#### [What needs to be done]
All lines from the opening of the data to the line containing "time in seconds" must be returned unchanged, and only those lines.

┄┄┄┄┄┄┄┄┄┄┄┄┄┄┄┄┄┄┄┄

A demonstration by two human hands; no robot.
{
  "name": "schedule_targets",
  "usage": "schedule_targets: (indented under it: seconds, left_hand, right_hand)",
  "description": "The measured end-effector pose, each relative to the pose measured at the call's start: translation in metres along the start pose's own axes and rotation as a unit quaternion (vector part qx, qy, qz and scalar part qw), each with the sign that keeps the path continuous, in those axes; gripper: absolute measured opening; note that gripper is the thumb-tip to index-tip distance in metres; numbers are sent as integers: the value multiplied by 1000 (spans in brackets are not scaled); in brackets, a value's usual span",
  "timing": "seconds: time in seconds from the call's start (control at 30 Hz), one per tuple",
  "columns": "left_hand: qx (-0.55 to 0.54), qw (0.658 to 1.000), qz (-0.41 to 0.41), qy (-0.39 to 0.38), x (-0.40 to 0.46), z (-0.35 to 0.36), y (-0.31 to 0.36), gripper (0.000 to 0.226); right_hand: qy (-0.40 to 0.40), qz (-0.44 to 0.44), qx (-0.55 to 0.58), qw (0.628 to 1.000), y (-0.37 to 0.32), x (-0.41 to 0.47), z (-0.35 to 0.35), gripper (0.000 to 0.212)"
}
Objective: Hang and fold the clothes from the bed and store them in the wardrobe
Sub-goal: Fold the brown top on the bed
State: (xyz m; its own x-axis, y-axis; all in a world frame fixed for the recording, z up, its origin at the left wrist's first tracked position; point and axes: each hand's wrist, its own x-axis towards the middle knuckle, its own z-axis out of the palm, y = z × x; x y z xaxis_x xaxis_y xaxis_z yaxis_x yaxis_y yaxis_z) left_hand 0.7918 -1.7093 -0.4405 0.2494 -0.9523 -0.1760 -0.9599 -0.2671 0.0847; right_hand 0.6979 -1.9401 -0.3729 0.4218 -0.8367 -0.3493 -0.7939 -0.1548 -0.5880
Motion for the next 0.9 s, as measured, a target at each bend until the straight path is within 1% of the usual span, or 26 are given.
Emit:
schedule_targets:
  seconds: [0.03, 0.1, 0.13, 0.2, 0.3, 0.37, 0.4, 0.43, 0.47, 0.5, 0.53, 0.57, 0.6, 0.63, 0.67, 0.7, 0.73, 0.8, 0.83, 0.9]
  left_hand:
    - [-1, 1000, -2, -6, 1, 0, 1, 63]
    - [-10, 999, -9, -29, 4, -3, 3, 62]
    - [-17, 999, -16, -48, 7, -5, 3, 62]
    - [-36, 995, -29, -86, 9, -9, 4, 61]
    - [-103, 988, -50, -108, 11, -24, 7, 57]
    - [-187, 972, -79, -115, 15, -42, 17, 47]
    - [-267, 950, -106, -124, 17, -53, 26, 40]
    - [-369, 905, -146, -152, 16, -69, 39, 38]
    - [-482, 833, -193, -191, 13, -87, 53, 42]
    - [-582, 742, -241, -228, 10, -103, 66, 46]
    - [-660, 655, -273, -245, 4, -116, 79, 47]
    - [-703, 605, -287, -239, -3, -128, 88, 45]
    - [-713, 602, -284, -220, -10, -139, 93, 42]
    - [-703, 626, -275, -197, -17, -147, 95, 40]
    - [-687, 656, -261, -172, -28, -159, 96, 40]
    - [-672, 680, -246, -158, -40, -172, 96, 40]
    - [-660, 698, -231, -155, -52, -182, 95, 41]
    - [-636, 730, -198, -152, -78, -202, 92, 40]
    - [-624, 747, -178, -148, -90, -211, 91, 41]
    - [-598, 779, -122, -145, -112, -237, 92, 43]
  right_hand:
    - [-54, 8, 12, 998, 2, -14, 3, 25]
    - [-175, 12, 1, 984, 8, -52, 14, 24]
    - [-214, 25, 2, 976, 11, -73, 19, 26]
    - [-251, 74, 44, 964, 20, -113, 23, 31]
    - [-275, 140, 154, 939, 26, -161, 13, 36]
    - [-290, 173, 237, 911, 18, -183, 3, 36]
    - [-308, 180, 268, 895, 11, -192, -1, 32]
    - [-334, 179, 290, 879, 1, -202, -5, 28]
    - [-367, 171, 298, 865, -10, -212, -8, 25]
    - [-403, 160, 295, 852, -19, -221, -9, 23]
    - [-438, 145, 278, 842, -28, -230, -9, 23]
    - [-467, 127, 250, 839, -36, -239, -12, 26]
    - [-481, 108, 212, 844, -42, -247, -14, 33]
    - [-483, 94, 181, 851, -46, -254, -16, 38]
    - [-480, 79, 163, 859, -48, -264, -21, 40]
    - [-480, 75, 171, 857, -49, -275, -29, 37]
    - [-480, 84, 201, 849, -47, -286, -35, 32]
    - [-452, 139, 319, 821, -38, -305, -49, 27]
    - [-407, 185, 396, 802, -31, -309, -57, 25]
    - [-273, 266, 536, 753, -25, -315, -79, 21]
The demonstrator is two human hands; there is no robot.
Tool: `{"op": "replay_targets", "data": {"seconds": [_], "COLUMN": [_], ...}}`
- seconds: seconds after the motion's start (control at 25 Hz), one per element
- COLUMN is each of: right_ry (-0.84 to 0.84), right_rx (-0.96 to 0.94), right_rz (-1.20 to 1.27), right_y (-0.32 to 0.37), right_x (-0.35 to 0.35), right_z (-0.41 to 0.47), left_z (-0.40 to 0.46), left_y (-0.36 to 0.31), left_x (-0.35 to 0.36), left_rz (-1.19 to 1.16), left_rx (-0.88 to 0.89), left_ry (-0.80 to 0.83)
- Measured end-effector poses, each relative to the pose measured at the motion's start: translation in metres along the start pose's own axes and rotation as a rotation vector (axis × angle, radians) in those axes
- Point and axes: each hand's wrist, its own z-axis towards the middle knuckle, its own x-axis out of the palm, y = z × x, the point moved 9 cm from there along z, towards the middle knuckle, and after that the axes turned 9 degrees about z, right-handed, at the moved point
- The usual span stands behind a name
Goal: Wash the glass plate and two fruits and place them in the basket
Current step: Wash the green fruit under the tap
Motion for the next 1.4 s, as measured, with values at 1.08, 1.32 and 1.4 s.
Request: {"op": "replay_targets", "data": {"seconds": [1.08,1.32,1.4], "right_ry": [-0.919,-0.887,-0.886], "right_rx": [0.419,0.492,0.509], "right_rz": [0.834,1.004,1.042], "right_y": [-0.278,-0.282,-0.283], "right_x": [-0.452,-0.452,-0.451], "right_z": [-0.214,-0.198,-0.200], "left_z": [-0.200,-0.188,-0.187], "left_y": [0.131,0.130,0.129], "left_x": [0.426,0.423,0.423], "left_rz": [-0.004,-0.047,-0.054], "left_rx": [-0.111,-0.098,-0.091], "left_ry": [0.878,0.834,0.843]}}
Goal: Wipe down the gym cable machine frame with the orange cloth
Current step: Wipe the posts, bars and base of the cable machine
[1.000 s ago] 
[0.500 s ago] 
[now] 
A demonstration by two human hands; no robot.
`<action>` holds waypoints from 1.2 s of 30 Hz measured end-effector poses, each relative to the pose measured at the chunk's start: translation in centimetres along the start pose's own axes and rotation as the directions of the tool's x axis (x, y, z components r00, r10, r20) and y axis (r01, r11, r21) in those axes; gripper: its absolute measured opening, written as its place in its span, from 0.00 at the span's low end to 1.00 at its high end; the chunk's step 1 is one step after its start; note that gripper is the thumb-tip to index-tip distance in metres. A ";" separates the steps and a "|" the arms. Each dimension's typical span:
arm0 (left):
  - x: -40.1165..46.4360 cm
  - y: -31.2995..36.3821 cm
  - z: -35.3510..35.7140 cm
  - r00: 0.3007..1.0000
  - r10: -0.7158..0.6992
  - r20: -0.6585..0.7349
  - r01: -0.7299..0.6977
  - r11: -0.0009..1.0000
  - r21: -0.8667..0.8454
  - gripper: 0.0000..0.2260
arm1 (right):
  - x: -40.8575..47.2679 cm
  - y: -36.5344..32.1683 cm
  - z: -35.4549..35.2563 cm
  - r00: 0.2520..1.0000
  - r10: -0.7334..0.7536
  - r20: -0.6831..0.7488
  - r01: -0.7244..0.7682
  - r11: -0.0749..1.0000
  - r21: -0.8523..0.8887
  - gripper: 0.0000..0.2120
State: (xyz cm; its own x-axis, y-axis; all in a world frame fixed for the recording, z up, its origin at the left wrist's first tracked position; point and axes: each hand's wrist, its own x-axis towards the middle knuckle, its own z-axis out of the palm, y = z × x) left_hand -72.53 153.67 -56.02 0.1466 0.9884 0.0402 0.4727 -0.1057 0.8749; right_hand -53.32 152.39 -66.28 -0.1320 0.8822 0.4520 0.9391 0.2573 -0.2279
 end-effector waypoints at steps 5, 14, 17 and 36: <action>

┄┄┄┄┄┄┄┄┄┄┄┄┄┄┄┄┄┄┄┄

#### [Completed task]
A demonstration by two human hands; no robot.
{
  "name": "schedule_targets",
  "usage": "schedule_targets: (indented under it: seconds, left_hand, right_hand)",
  "description": "The measured end-effector pose, each relative to the pose measured at the call's start: translation in metres along the start pose's own axes and rotation as a unit quaternion (vector part qx, qy, qz and scalar part qw), each with the sign that keeps the path continuous, in those axes; gripper: absolute measured opening; note that gripper is the thumb-tip to index-tip distance in metres; numbers are sent as integers: the value multiplied by 1000 (spans in brackets are not scaled); in brackets, a value's usual span",
  "timing": "seconds: time in seconds from the call's start (control at 30 Hz), one per tuple",

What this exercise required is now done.